The utility and morality of orthodox Christian social beliefs can be debated. But according to Christian teaching, it is licit, perhaps even mandatory, to withdraw and walk away—“shake the dust off your feet”—rather than violate one’s conscience or become corrupted by the world.
We’ve all heard of the idea of a general worker’s strike. In her tome Atlas Shrugged, Ayn Rand posed a provocative question. What if, in response to an increasingly overbearing regulatory state, the entrepreneurs of America decided to go on strike?
The resulting 1000 pages, if you can get through them, constitute one of the most creative, if overwrought, dystopias ever envisioned. Society’s producers quietly disappear, enclosed in their own hidden capitalist utopia, while innovation grinds to a halt, intellectual property languishes, and overconfident, arrogant bureaucrats run world-class factories into the ground. When all’s said and done, all that was required to liberate America’s unappreciated geniuses and creators was for them to walk away and leave society to pick up the pieces.
American Christians may find themselves in a position closer to John Galt than to Saint Benedict, with apologies to Rod Dreher.
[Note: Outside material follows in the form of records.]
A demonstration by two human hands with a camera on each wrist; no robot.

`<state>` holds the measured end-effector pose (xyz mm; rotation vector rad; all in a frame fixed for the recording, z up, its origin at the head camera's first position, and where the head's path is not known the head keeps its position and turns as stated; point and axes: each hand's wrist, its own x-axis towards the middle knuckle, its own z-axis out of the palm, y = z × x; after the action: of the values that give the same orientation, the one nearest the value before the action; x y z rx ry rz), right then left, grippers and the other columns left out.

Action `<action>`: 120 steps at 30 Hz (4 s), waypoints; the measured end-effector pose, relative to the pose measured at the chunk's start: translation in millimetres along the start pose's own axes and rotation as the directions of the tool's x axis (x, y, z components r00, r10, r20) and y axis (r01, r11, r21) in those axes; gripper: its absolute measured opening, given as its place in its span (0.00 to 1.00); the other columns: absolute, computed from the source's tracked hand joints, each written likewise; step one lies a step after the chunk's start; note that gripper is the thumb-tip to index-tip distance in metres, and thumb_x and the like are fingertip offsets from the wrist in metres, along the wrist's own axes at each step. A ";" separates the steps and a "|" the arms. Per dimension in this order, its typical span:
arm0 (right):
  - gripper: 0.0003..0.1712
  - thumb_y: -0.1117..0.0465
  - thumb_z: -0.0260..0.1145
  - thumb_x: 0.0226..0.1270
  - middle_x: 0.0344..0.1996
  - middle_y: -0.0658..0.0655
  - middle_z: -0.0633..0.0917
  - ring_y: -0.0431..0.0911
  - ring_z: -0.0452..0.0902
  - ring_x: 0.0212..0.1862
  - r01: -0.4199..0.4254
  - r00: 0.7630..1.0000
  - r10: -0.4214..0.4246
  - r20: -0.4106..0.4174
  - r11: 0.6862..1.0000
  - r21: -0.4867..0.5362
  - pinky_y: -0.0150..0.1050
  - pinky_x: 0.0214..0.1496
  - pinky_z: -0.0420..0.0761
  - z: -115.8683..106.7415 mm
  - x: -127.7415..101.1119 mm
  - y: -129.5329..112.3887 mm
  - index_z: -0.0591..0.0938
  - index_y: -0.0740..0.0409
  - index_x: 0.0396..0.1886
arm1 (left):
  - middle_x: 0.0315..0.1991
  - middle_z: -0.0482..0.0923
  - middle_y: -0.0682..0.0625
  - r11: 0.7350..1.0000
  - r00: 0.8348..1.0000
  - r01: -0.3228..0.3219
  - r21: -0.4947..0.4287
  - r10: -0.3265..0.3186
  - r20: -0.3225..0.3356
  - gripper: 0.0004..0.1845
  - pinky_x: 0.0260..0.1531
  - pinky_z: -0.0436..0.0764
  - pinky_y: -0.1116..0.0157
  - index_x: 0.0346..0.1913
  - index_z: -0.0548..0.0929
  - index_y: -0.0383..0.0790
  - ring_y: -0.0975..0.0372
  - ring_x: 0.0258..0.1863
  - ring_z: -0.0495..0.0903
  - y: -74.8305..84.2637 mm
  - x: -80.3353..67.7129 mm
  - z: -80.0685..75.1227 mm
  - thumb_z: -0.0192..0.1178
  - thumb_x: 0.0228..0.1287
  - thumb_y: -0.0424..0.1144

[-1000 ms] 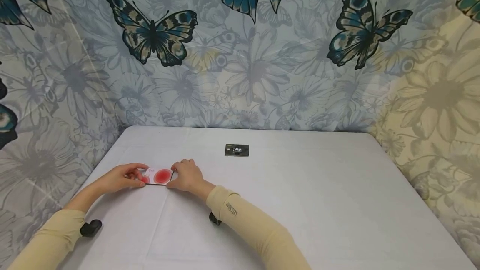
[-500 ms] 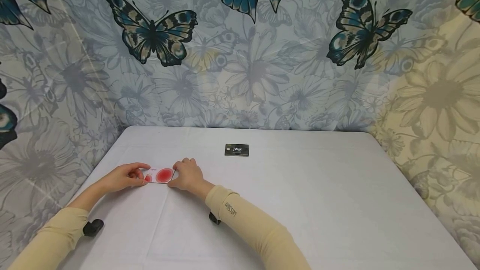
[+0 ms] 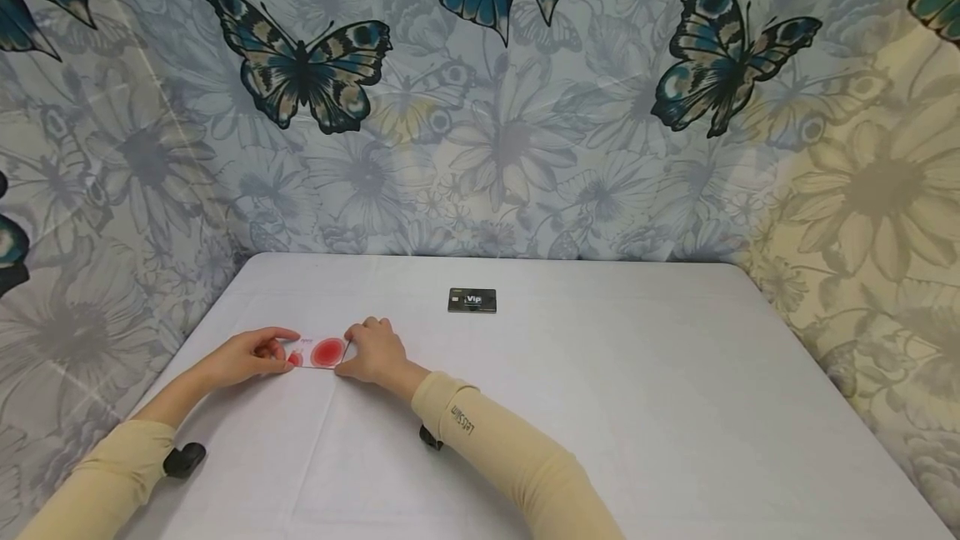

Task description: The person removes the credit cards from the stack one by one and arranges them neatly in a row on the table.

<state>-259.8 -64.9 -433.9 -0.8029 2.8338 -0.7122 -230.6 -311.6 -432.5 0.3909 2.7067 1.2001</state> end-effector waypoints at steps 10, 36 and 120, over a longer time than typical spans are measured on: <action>0.27 0.50 0.74 0.57 0.47 0.54 0.79 0.46 0.70 0.51 0.007 1.000 -0.007 0.001 1.000 -0.006 0.33 0.50 0.74 -8.9 -7.9 8.6 0.81 0.56 0.54 | 0.29 0.74 0.49 1.000 1.000 -0.001 -0.005 0.001 0.009 0.26 0.26 0.68 0.69 0.58 0.73 0.24 0.64 0.24 0.67 9.5 6.0 5.6 0.68 0.59 0.33; 0.28 0.50 0.73 0.57 0.47 0.51 0.81 0.45 0.69 0.50 0.063 0.998 -0.063 -0.012 0.996 0.067 0.37 0.54 0.71 -32.4 -55.1 58.4 0.80 0.55 0.56 | 0.35 0.77 0.50 0.971 0.975 -0.219 0.100 0.222 -0.021 0.26 0.27 0.73 0.69 0.60 0.76 0.31 0.67 0.26 0.71 77.6 14.1 70.1 0.69 0.60 0.37; 0.19 0.59 0.74 0.58 0.43 0.55 0.83 0.47 0.74 0.40 0.007 0.991 0.035 -0.126 0.948 0.319 0.36 0.39 0.74 -89.9 -124.4 172.6 0.82 0.58 0.49 | 0.44 0.81 0.46 0.963 0.962 -0.269 -0.024 0.270 0.041 0.18 0.38 0.78 0.68 0.48 0.80 0.35 0.58 0.40 0.78 139.5 77.7 151.1 0.71 0.57 0.37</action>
<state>-254.8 166.0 -437.7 -0.7037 2.7200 -1.2231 -243.5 -92.2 -432.3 0.7963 2.6656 1.2621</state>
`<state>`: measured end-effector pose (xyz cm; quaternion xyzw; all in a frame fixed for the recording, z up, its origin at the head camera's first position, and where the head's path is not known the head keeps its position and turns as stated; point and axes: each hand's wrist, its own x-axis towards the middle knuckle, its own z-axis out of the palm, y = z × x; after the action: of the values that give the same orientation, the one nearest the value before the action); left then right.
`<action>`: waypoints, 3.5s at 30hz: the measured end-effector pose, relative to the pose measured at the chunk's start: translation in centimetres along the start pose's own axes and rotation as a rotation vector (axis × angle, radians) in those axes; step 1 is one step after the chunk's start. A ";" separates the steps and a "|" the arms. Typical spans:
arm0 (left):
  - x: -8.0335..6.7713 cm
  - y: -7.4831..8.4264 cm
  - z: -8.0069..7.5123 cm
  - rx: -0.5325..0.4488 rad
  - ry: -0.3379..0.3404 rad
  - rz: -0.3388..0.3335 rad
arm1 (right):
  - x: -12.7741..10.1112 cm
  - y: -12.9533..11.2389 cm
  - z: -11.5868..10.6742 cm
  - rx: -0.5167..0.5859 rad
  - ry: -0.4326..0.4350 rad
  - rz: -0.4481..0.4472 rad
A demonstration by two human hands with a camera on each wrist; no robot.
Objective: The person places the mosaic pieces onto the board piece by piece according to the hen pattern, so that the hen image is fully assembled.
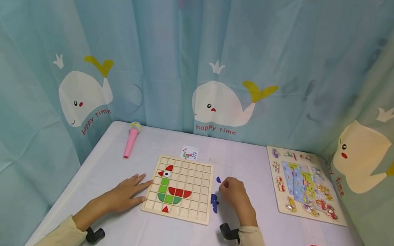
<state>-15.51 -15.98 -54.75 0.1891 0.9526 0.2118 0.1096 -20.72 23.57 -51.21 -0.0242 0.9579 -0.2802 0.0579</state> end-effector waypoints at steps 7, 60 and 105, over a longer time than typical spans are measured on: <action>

Many of the services Americans take for granted are provided by churches and Christian organizations. It is not hyperbolic to say that core areas of American life would languish or collapse without the contributions of Christian people and organizations. These enormous social contributions are frequently underappreciated, but would certainly be missed.
Perhaps the most important is health care. John Stonestreet, president of the Chuck Colson Center for Christian Worldview, wrote in an article titled “No Christianity, No Hospitals: Don’t Take Christian Contributions for Granted”:
One in six hospital beds in our country is located in a Catholic hospital. In at least thirty communities, the Catholic hospital is the only hospital in a 35-mile radius. This doesn’t even take into account hospitals run by other Christian bodies such as Baptists, Methodists, and especially Seventh-Day Adventists.
Catholic hospitals are the largest single category within non-profit hospitals, which themselves account for about half of all hospitals.
Christians also run thousands of private schools that often meet or exceed the quality of public schools; a full 70 percent of all private schools are either Catholic or affiliated with another religion, generally some form of Protestantism (a much smaller percentage of these are Jewish or run by a non-Abrahamic religion).